For every line in the material, output its text exactly and exclude any image it holds.

'''

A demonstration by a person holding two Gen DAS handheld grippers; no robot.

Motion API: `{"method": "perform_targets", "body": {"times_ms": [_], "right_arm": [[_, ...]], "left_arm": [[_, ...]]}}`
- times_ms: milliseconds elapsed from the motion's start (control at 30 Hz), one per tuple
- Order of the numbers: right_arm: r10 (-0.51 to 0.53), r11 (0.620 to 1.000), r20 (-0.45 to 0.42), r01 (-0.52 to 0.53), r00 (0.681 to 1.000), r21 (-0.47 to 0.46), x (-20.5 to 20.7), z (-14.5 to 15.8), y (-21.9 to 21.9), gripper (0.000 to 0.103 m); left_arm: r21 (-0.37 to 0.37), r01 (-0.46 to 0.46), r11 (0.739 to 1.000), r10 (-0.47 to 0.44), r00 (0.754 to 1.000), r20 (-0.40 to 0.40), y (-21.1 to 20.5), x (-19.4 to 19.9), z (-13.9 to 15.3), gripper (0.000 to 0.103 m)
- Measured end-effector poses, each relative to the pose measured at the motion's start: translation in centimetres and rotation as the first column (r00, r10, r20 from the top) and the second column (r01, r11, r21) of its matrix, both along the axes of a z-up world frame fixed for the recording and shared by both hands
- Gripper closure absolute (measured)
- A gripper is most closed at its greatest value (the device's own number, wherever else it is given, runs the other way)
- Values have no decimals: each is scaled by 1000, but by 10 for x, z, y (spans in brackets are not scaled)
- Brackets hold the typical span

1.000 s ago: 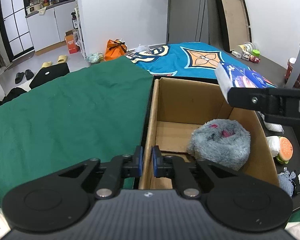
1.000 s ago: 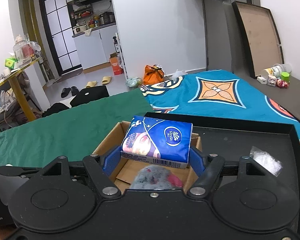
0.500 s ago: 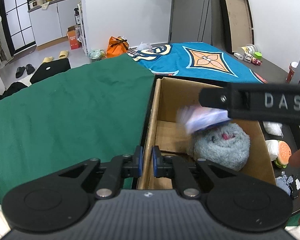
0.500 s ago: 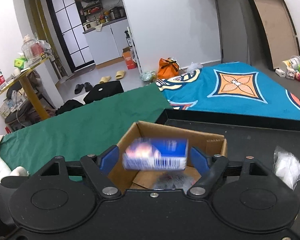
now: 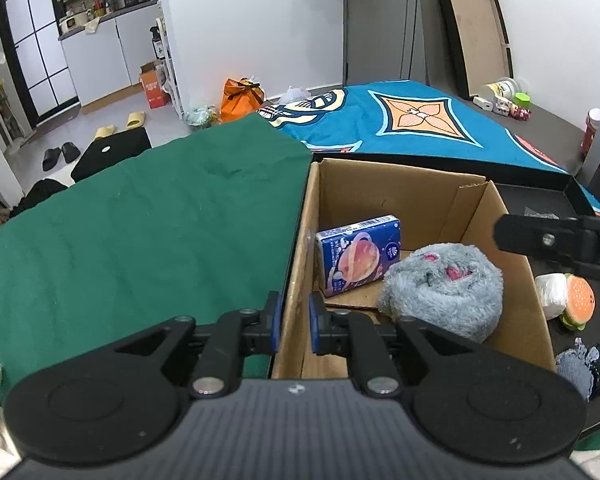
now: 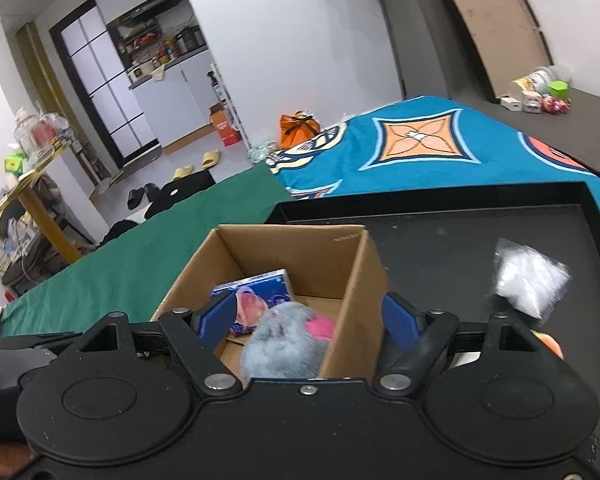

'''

▶ _TASK ANSWER_
A demonstration by a person holding two Gen DAS handheld grippers; no robot.

Motion API: `{"method": "perform_targets", "body": {"times_ms": [_], "right_arm": [[_, ...]], "left_arm": [[_, ...]]}}`
- times_ms: milliseconds elapsed from the motion's start (control at 30 Hz), one per tuple
- Order of the numbers: right_arm: r10 (-0.51 to 0.53), r11 (0.620 to 1.000), r20 (-0.45 to 0.42), r01 (-0.52 to 0.53), r00 (0.681 to 1.000), r21 (-0.47 to 0.46), x (-20.5 to 20.7), z (-14.5 to 15.8), y (-21.9 to 21.9), gripper (0.000 to 0.103 m); left_arm: r21 (-0.37 to 0.37), r01 (-0.46 to 0.46), r11 (0.739 to 1.000), r10 (-0.47 to 0.44), r00 (0.754 to 1.000), r20 (-0.40 to 0.40), y (-21.1 to 20.5), x (-19.4 to 19.9), z (-13.9 to 15.3), gripper (0.000 to 0.103 m)
- Measured end-effector poses, each relative to the pose measured at the motion's start: translation in centimetres and rotation as the first column (r00, r10, r20 from the top) and the second column (r01, r11, r21) of its matrix, both along the axes of a z-up world frame fixed for the recording and shared by both hands
- Gripper closure absolute (measured)
- A gripper is most closed at its greatest value (the device's own number, wherever else it is given, runs the other way)
- Values have no decimals: each is scaled by 1000, but by 10 for x, z, y (spans in brackets are not scaled)
- Brackets hold the typical span

1.000 s ago: 
1.000 s ago: 
0.500 s ago: 
0.500 s ago: 
now: 
now: 

Nothing remains to be done in this exercise.